START Available data

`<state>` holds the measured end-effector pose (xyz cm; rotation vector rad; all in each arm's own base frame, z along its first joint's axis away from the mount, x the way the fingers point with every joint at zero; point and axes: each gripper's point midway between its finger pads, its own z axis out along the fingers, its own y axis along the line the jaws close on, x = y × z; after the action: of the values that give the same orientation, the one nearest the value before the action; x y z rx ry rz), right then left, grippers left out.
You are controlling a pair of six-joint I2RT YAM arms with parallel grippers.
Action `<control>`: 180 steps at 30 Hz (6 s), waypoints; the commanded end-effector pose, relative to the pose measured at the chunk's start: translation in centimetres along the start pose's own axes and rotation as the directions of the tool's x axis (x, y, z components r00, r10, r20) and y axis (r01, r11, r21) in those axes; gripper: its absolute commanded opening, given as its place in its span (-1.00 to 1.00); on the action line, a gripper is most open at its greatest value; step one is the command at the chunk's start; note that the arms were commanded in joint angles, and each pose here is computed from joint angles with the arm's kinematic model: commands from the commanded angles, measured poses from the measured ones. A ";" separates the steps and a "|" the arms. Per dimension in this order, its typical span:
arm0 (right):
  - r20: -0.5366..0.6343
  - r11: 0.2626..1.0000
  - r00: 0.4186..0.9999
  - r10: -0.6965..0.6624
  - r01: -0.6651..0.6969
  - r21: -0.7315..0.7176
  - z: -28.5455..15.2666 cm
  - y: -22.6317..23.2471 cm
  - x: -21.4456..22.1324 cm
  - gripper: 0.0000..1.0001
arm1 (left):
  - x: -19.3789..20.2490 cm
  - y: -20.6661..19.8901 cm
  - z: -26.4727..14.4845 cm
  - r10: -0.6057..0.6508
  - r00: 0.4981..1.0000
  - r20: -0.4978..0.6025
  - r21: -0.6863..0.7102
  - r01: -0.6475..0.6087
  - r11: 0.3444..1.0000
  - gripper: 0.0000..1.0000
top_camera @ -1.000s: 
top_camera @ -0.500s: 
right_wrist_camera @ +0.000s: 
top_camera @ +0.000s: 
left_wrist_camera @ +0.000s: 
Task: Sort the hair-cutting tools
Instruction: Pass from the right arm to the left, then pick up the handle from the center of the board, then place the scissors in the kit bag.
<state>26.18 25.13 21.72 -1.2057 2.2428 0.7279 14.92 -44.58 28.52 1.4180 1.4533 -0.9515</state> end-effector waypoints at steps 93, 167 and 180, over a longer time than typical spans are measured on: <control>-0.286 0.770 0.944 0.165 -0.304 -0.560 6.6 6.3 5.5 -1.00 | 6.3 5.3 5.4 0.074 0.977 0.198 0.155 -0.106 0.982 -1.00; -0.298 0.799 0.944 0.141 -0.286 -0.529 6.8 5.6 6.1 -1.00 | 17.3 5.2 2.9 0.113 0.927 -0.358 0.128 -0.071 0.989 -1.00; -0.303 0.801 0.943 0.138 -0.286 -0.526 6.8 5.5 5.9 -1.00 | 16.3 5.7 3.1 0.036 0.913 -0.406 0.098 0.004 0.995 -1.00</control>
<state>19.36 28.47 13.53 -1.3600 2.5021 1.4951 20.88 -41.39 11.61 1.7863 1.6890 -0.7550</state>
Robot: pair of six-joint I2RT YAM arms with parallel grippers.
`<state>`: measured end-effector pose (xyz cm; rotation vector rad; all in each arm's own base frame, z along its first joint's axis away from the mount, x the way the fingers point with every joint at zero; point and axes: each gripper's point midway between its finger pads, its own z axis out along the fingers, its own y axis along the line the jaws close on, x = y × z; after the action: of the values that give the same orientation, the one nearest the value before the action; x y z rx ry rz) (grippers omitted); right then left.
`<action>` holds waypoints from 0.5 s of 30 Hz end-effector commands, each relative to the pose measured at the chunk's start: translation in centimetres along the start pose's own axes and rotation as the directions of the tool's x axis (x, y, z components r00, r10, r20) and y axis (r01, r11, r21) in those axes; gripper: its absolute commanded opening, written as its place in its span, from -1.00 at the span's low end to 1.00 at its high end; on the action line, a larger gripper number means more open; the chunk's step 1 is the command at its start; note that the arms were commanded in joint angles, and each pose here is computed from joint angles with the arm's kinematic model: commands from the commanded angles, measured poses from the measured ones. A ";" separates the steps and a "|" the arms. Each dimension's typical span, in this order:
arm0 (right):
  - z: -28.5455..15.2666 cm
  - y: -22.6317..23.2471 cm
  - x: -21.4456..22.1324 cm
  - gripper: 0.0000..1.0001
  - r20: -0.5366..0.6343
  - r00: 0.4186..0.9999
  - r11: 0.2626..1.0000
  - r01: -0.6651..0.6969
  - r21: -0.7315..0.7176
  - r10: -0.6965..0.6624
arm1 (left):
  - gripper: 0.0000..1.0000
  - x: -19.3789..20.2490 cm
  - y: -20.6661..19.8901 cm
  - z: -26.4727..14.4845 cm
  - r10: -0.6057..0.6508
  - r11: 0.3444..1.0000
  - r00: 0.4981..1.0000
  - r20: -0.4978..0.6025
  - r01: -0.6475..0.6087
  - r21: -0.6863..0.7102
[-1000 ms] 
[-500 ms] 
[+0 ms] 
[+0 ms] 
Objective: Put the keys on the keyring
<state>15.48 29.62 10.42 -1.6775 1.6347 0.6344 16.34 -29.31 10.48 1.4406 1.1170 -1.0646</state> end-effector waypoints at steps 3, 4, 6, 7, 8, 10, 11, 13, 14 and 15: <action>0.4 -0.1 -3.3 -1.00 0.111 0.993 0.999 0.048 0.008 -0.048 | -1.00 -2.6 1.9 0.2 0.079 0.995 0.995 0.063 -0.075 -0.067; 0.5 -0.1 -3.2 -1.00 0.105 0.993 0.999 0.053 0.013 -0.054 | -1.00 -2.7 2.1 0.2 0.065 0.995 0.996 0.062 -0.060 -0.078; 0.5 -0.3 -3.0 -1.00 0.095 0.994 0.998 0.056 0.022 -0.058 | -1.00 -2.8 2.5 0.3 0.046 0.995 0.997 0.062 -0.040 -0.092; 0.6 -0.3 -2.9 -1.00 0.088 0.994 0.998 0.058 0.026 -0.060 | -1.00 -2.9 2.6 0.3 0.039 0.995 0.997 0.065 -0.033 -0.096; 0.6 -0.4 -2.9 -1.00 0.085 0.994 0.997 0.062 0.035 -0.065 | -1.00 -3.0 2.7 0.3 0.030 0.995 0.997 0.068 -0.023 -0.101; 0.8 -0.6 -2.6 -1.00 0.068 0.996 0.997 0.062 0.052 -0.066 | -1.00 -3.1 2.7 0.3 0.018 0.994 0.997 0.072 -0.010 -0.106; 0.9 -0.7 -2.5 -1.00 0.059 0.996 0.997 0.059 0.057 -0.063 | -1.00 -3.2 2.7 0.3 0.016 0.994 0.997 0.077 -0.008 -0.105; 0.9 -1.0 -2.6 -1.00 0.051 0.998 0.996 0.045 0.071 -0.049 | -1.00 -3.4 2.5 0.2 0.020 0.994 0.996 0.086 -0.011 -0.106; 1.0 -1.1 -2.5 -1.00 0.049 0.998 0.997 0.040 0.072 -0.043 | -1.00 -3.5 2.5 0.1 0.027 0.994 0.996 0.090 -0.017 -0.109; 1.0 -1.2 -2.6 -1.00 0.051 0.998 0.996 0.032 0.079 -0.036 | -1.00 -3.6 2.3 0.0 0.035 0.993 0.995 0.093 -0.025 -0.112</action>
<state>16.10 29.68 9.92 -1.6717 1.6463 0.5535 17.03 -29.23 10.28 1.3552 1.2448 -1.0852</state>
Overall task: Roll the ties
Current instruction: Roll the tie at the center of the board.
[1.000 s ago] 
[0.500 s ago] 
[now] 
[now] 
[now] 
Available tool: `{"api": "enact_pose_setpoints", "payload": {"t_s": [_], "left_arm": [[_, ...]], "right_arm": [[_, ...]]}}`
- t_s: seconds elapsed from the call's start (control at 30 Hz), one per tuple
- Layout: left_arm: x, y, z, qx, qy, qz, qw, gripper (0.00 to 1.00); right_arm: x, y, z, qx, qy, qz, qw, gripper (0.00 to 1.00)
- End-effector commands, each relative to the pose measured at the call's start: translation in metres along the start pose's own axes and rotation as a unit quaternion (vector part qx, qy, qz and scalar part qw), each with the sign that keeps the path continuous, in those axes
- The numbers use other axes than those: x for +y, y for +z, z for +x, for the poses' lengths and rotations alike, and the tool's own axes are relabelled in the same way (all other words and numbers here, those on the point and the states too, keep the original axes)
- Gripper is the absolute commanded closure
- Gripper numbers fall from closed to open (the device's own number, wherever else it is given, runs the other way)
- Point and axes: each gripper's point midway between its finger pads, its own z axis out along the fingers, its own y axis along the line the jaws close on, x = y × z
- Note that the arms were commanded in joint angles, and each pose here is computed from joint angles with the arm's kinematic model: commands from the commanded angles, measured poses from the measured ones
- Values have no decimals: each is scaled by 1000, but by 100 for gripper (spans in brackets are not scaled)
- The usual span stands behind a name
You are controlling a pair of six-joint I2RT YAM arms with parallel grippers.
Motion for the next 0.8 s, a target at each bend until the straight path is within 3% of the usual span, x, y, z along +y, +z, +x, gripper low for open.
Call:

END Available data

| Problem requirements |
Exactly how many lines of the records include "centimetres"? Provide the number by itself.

| Expected answer |
2